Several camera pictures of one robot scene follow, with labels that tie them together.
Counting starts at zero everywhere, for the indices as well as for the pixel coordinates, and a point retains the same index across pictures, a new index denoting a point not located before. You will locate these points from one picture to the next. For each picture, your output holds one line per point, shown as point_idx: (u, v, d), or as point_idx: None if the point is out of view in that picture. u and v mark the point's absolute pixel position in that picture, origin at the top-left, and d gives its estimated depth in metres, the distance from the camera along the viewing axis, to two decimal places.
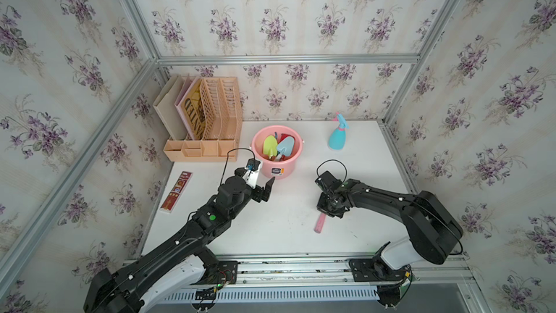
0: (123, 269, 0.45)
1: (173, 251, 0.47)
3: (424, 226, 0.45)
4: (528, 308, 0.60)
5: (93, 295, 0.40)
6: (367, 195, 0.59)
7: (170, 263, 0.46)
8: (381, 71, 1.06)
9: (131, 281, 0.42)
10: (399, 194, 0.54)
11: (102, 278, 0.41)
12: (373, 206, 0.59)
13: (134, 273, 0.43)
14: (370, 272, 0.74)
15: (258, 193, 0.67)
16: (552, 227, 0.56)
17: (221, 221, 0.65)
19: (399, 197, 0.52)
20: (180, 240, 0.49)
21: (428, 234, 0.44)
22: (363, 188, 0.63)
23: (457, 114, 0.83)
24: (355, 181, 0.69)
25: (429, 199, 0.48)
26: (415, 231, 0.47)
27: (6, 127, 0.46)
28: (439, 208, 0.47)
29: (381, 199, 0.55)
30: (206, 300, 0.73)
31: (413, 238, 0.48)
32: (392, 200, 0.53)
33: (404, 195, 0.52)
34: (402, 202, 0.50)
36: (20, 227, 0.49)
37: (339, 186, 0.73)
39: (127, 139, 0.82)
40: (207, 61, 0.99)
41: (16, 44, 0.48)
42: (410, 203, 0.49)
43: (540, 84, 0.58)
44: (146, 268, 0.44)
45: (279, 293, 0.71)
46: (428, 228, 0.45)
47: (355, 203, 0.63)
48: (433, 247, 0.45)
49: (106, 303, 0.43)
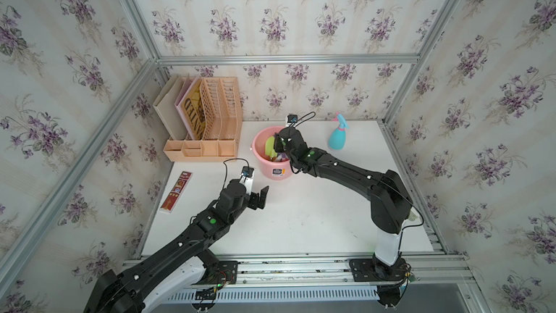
0: (128, 270, 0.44)
1: (177, 253, 0.49)
3: (389, 204, 0.48)
4: (528, 308, 0.60)
5: (96, 297, 0.41)
6: (334, 169, 0.59)
7: (173, 265, 0.47)
8: (381, 71, 1.06)
9: (137, 281, 0.43)
10: (368, 171, 0.55)
11: (107, 280, 0.41)
12: (340, 180, 0.59)
13: (139, 274, 0.44)
14: (370, 272, 0.74)
15: (253, 200, 0.70)
16: (552, 227, 0.56)
17: (221, 225, 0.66)
19: (367, 174, 0.54)
20: (183, 243, 0.51)
21: (391, 211, 0.48)
22: (331, 161, 0.61)
23: (457, 114, 0.83)
24: (323, 152, 0.65)
25: (394, 177, 0.50)
26: (379, 208, 0.50)
27: (6, 127, 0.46)
28: (399, 184, 0.50)
29: (350, 175, 0.55)
30: (206, 300, 0.73)
31: (374, 211, 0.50)
32: (360, 176, 0.54)
33: (373, 172, 0.54)
34: (371, 180, 0.52)
36: (20, 227, 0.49)
37: (305, 155, 0.69)
39: (127, 139, 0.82)
40: (207, 61, 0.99)
41: (16, 44, 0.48)
42: (377, 182, 0.51)
43: (540, 84, 0.58)
44: (152, 268, 0.45)
45: (278, 293, 0.71)
46: (392, 206, 0.48)
47: (321, 174, 0.63)
48: (392, 223, 0.50)
49: (108, 308, 0.43)
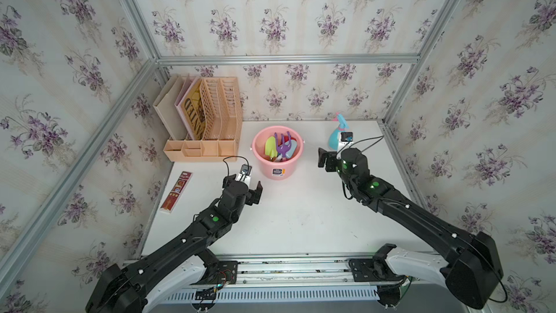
0: (132, 265, 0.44)
1: (180, 249, 0.49)
3: (481, 277, 0.39)
4: (528, 308, 0.60)
5: (100, 292, 0.41)
6: (406, 212, 0.50)
7: (177, 261, 0.47)
8: (382, 71, 1.05)
9: (142, 275, 0.43)
10: (452, 228, 0.45)
11: (111, 273, 0.42)
12: (412, 227, 0.51)
13: (143, 268, 0.44)
14: (370, 272, 0.74)
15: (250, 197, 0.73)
16: (552, 227, 0.56)
17: (223, 222, 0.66)
19: (452, 232, 0.44)
20: (187, 240, 0.51)
21: (479, 283, 0.39)
22: (401, 202, 0.52)
23: (457, 114, 0.83)
24: (392, 187, 0.56)
25: (487, 243, 0.41)
26: (463, 276, 0.42)
27: (6, 127, 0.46)
28: (494, 253, 0.41)
29: (428, 227, 0.47)
30: (206, 300, 0.73)
31: (452, 274, 0.44)
32: (443, 233, 0.45)
33: (460, 230, 0.44)
34: (456, 240, 0.43)
36: (20, 227, 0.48)
37: (368, 186, 0.58)
39: (127, 140, 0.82)
40: (207, 61, 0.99)
41: (16, 44, 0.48)
42: (465, 246, 0.42)
43: (540, 84, 0.58)
44: (156, 263, 0.45)
45: (279, 293, 0.71)
46: (481, 279, 0.39)
47: (384, 211, 0.55)
48: (475, 296, 0.41)
49: (111, 303, 0.43)
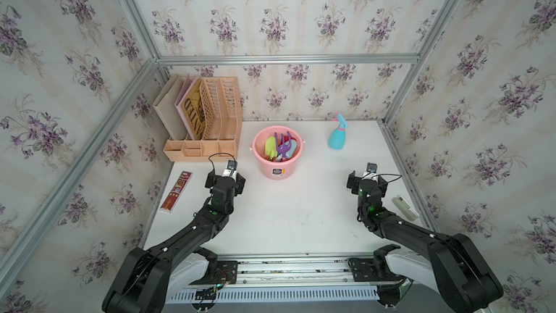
0: (155, 246, 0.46)
1: (192, 233, 0.54)
3: (452, 267, 0.42)
4: (527, 308, 0.60)
5: (124, 277, 0.41)
6: (397, 226, 0.59)
7: (191, 244, 0.51)
8: (381, 71, 1.06)
9: (166, 252, 0.46)
10: (431, 232, 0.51)
11: (136, 255, 0.43)
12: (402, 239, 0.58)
13: (167, 246, 0.48)
14: (370, 272, 0.74)
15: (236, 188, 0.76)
16: (552, 227, 0.56)
17: (221, 216, 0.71)
19: (430, 234, 0.51)
20: (196, 227, 0.57)
21: (452, 274, 0.42)
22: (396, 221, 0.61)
23: (457, 114, 0.83)
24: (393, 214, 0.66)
25: (464, 241, 0.46)
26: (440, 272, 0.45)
27: (6, 127, 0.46)
28: (471, 250, 0.44)
29: (410, 233, 0.55)
30: (206, 300, 0.73)
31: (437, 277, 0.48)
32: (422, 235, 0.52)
33: (438, 233, 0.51)
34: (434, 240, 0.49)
36: (20, 227, 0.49)
37: (375, 214, 0.69)
39: (127, 140, 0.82)
40: (207, 61, 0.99)
41: (16, 44, 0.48)
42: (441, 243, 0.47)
43: (540, 84, 0.58)
44: (178, 243, 0.50)
45: (278, 293, 0.71)
46: (455, 270, 0.42)
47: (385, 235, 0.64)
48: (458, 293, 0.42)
49: (137, 288, 0.43)

··········

◆ ASSIGNMENT:
Pictures must not appear in the copy, and every record must be restated word for word.

◆ TASK OUTPUT:
Several camera pictures of one robot scene follow, with labels that tie them together.
Counting starts at zero everywhere, for the indices as well as for the pixel coordinates, and a point retains the same index across pictures, a new index denoting a point not located before. You will locate these points from one picture to the next. For each picture, your output holds one line per point, shown as point_idx: (u, v, d), or as point_idx: None if the point is out of view in that picture. u and v mark the point's absolute pixel position in that picture, origin at the top-left, and d gives its estimated depth in metres, the distance from the camera along the viewing axis, to two decimal places.
0: (123, 269, 0.45)
1: (173, 251, 0.47)
3: (424, 226, 0.45)
4: (528, 308, 0.60)
5: (93, 295, 0.40)
6: (367, 195, 0.59)
7: (170, 263, 0.46)
8: (381, 71, 1.06)
9: (131, 281, 0.42)
10: (399, 194, 0.54)
11: (102, 278, 0.41)
12: (373, 206, 0.59)
13: (134, 273, 0.43)
14: (370, 272, 0.74)
15: (258, 193, 0.67)
16: (552, 227, 0.56)
17: (221, 221, 0.65)
19: (399, 197, 0.52)
20: (180, 240, 0.49)
21: (428, 234, 0.44)
22: (363, 188, 0.63)
23: (457, 114, 0.83)
24: (355, 181, 0.69)
25: (429, 199, 0.48)
26: (415, 231, 0.47)
27: (6, 127, 0.46)
28: (439, 208, 0.47)
29: (381, 199, 0.55)
30: (206, 300, 0.73)
31: (413, 238, 0.48)
32: (392, 200, 0.53)
33: (404, 195, 0.52)
34: (402, 202, 0.50)
36: (20, 227, 0.49)
37: (339, 186, 0.73)
39: (127, 139, 0.82)
40: (207, 61, 0.99)
41: (16, 44, 0.48)
42: (410, 203, 0.49)
43: (540, 84, 0.58)
44: (146, 268, 0.44)
45: (279, 293, 0.71)
46: (428, 228, 0.45)
47: (355, 203, 0.63)
48: (433, 247, 0.45)
49: (106, 303, 0.43)
0: (128, 270, 0.44)
1: (177, 253, 0.49)
3: (389, 204, 0.48)
4: (528, 308, 0.60)
5: (96, 297, 0.41)
6: (334, 169, 0.59)
7: (173, 265, 0.47)
8: (381, 71, 1.06)
9: (137, 281, 0.43)
10: (368, 171, 0.55)
11: (107, 280, 0.41)
12: (340, 180, 0.59)
13: (139, 274, 0.44)
14: (370, 272, 0.74)
15: (253, 200, 0.70)
16: (552, 227, 0.56)
17: (221, 225, 0.66)
19: (367, 174, 0.54)
20: (183, 243, 0.51)
21: (391, 211, 0.48)
22: (331, 161, 0.61)
23: (457, 114, 0.83)
24: (323, 152, 0.65)
25: (394, 177, 0.50)
26: (379, 208, 0.50)
27: (6, 127, 0.46)
28: (399, 184, 0.50)
29: (350, 175, 0.55)
30: (206, 300, 0.73)
31: (374, 211, 0.50)
32: (360, 176, 0.54)
33: (373, 172, 0.54)
34: (371, 180, 0.52)
36: (20, 227, 0.49)
37: (305, 155, 0.69)
39: (127, 139, 0.82)
40: (207, 61, 0.99)
41: (16, 44, 0.48)
42: (377, 182, 0.51)
43: (540, 84, 0.58)
44: (152, 268, 0.45)
45: (278, 293, 0.71)
46: (392, 206, 0.48)
47: (321, 174, 0.63)
48: (392, 223, 0.50)
49: (108, 308, 0.43)
0: (132, 265, 0.44)
1: (180, 249, 0.49)
3: (481, 277, 0.39)
4: (528, 308, 0.60)
5: (100, 292, 0.41)
6: (406, 212, 0.50)
7: (177, 261, 0.47)
8: (382, 71, 1.05)
9: (142, 275, 0.43)
10: (452, 228, 0.45)
11: (111, 273, 0.42)
12: (412, 227, 0.51)
13: (143, 268, 0.44)
14: (370, 272, 0.74)
15: (250, 197, 0.73)
16: (552, 227, 0.56)
17: (223, 222, 0.66)
19: (452, 232, 0.44)
20: (187, 240, 0.51)
21: (479, 283, 0.39)
22: (401, 202, 0.52)
23: (457, 114, 0.83)
24: (392, 187, 0.56)
25: (487, 243, 0.41)
26: (463, 276, 0.42)
27: (6, 127, 0.46)
28: (494, 253, 0.41)
29: (428, 227, 0.47)
30: (206, 300, 0.73)
31: (452, 274, 0.44)
32: (443, 233, 0.45)
33: (460, 230, 0.44)
34: (456, 240, 0.43)
36: (20, 227, 0.48)
37: (368, 186, 0.58)
39: (127, 140, 0.82)
40: (207, 61, 0.99)
41: (16, 44, 0.48)
42: (465, 246, 0.42)
43: (540, 84, 0.58)
44: (156, 263, 0.45)
45: (279, 293, 0.71)
46: (481, 279, 0.39)
47: (384, 211, 0.55)
48: (475, 296, 0.41)
49: (111, 303, 0.43)
0: (155, 246, 0.46)
1: (192, 233, 0.54)
3: (452, 267, 0.42)
4: (527, 308, 0.60)
5: (124, 277, 0.41)
6: (397, 226, 0.59)
7: (191, 244, 0.51)
8: (381, 71, 1.06)
9: (166, 252, 0.46)
10: (431, 232, 0.51)
11: (136, 255, 0.43)
12: (402, 239, 0.58)
13: (167, 246, 0.48)
14: (370, 272, 0.74)
15: (236, 188, 0.76)
16: (552, 227, 0.56)
17: (221, 216, 0.71)
19: (430, 234, 0.51)
20: (196, 227, 0.57)
21: (452, 274, 0.42)
22: (396, 221, 0.61)
23: (457, 114, 0.83)
24: (393, 214, 0.66)
25: (464, 241, 0.46)
26: (440, 272, 0.45)
27: (6, 127, 0.46)
28: (471, 250, 0.44)
29: (410, 233, 0.55)
30: (206, 300, 0.73)
31: (437, 277, 0.48)
32: (422, 235, 0.52)
33: (438, 233, 0.51)
34: (434, 240, 0.49)
36: (20, 227, 0.49)
37: (375, 214, 0.69)
39: (127, 140, 0.82)
40: (207, 61, 0.99)
41: (16, 44, 0.48)
42: (441, 243, 0.47)
43: (540, 84, 0.58)
44: (178, 243, 0.50)
45: (278, 293, 0.71)
46: (455, 270, 0.42)
47: (385, 235, 0.64)
48: (458, 293, 0.42)
49: (137, 288, 0.43)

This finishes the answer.